Maariv (/he/; מַעֲרִיב), also known as Arvit (/he/; עַרְבִית), (Note: Sometimes transliterated as Arbit) is a Jewish prayer service held in the evening or at night. It consists primarily of the evening Shema and Amidah.

The service will often begin with two verses from the book of Psalms, followed by the communal recitation of Barechu. The three paragraphs of the Shema are then said, both preceded and followed by two blessings; sometimes, a fifth blessing is added at the end.
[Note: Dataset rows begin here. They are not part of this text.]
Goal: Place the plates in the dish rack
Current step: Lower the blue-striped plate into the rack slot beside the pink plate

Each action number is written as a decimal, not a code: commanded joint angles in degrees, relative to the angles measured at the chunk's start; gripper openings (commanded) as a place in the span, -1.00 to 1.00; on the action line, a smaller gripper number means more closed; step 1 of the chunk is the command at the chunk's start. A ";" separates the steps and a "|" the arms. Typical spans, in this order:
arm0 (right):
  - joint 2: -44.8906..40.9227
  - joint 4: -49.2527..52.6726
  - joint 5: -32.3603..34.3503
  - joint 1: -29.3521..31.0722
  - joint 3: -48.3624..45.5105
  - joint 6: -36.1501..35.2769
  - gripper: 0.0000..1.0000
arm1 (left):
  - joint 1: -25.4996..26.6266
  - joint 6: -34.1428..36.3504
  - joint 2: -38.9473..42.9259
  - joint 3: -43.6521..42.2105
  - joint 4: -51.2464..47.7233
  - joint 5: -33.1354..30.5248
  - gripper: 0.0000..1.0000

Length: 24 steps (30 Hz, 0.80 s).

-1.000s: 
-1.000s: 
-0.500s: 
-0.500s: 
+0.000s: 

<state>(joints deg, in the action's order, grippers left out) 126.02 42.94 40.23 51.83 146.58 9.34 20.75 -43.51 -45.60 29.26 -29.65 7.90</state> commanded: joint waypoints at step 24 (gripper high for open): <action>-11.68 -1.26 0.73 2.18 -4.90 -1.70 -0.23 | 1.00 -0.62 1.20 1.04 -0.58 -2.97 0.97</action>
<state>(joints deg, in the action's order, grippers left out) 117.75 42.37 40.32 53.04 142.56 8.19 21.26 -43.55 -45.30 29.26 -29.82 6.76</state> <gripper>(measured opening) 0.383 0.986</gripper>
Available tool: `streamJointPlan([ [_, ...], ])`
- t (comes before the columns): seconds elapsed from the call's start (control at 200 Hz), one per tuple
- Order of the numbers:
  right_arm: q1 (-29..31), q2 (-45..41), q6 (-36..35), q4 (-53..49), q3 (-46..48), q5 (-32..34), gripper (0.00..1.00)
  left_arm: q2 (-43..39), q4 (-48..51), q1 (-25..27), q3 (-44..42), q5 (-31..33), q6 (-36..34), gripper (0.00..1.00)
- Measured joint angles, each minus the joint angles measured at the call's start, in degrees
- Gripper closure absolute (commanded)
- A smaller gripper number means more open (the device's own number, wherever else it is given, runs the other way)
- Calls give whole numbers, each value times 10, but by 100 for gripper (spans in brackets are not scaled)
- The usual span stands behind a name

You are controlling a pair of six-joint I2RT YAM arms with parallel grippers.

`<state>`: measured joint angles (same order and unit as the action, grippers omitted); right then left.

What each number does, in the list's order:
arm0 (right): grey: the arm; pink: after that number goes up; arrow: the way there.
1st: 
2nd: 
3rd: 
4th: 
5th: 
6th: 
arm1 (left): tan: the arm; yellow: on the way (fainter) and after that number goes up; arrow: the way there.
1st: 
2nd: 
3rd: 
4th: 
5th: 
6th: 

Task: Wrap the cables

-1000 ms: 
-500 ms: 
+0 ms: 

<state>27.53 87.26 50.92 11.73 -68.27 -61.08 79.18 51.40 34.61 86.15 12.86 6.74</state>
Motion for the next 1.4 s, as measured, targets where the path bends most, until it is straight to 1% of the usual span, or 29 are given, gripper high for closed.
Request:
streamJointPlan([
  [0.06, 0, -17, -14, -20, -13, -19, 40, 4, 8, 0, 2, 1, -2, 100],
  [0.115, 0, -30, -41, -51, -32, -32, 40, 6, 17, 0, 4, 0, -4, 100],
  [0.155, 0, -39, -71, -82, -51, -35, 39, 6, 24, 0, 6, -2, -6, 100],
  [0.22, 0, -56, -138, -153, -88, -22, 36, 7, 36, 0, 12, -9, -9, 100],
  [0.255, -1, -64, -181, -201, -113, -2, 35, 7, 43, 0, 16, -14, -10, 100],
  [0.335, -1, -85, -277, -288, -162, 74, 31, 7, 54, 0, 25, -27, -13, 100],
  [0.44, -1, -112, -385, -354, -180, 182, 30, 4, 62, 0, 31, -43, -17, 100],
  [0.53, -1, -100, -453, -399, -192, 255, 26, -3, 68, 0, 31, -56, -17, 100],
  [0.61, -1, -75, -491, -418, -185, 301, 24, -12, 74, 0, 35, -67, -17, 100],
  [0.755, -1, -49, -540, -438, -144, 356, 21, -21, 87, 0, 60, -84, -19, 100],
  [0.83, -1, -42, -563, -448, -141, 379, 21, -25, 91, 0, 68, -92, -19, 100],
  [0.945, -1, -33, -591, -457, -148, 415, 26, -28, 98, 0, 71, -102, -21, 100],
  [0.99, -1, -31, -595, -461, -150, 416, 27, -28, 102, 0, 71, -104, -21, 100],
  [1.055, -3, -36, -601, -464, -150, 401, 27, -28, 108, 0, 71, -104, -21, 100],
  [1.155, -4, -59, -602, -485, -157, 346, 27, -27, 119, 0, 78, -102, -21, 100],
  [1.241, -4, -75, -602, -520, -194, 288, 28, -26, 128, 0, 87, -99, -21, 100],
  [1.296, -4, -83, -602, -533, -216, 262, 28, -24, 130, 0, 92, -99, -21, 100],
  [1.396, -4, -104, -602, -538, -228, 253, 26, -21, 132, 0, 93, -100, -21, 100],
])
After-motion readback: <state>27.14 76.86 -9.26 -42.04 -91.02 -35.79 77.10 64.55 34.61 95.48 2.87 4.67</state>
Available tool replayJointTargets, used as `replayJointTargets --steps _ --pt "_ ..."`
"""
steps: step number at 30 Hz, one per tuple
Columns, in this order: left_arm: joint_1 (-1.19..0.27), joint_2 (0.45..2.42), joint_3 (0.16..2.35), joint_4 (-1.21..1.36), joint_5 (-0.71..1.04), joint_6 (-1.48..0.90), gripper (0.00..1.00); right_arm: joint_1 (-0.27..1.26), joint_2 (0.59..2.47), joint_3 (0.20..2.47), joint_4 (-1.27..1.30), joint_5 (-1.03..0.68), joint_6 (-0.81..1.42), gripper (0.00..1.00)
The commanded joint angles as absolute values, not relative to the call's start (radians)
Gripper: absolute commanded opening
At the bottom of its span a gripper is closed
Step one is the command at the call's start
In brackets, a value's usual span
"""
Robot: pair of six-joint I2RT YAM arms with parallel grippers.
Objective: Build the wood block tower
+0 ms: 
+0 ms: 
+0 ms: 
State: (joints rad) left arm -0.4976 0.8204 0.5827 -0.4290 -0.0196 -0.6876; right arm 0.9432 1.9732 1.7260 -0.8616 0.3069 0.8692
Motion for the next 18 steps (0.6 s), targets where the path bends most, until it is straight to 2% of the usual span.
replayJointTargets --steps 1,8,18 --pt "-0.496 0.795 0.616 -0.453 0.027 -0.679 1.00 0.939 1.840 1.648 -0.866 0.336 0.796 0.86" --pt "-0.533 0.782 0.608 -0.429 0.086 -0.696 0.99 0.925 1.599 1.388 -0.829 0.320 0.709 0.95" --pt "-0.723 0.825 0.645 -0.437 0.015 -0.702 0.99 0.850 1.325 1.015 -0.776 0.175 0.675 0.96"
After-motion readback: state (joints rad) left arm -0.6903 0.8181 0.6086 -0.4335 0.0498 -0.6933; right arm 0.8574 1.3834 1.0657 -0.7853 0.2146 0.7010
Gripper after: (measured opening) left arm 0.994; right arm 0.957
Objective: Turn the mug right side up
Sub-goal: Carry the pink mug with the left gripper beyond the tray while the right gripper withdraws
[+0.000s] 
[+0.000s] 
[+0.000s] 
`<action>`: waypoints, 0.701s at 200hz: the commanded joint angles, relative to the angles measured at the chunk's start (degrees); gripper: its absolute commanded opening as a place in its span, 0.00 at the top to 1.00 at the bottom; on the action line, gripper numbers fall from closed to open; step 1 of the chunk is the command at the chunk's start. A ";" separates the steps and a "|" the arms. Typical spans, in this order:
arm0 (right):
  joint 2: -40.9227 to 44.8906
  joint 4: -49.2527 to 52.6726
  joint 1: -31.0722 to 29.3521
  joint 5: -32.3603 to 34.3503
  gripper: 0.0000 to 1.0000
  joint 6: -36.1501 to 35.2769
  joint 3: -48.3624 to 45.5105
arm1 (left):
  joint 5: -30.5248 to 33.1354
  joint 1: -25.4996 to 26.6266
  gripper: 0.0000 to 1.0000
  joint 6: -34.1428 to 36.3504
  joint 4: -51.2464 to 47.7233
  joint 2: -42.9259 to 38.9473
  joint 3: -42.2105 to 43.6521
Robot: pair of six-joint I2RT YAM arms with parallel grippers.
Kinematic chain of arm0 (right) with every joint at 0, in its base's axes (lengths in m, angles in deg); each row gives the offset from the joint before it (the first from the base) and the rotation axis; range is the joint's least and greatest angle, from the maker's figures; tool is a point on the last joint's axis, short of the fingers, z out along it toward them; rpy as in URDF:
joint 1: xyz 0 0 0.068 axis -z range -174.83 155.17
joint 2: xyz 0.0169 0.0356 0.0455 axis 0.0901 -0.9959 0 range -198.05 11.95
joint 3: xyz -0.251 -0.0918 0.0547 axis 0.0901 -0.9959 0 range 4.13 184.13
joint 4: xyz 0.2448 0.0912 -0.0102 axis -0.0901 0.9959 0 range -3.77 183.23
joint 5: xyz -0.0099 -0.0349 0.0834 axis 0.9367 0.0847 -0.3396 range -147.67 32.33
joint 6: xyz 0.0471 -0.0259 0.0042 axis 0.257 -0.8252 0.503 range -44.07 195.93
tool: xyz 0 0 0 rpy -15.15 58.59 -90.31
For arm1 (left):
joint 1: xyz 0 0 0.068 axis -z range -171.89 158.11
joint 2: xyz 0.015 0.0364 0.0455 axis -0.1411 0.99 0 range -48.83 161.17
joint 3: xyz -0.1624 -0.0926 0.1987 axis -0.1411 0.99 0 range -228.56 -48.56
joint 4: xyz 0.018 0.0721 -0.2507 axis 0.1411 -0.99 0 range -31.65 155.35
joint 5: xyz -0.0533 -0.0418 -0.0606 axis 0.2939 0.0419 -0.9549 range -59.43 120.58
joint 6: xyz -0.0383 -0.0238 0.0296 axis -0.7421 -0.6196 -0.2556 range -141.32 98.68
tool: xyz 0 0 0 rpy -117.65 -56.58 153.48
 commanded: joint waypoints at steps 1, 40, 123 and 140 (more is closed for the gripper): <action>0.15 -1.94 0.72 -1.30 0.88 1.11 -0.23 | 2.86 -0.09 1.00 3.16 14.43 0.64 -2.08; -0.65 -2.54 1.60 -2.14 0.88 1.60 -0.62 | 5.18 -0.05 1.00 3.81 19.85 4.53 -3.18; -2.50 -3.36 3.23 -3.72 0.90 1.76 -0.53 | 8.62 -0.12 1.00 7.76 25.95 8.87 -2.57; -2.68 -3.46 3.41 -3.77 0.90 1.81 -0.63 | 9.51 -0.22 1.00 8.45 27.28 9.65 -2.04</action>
The hazzan (cantor) then recites a half-Kaddish. Everyone says the Amidah quietly, and, unlike at the other services, the hazzan does not repeat it. The hazzan recites the full Kaddish, Aleinu is recited, and the mourners' Kaddish ends the service; some groups recite another psalm before or after Aleinu. Other components occasionally added include the counting of the Omer (between Passover and Shavuot) and, in many communities, Psalm 27 (between the first of Elul and the end of Sukkot).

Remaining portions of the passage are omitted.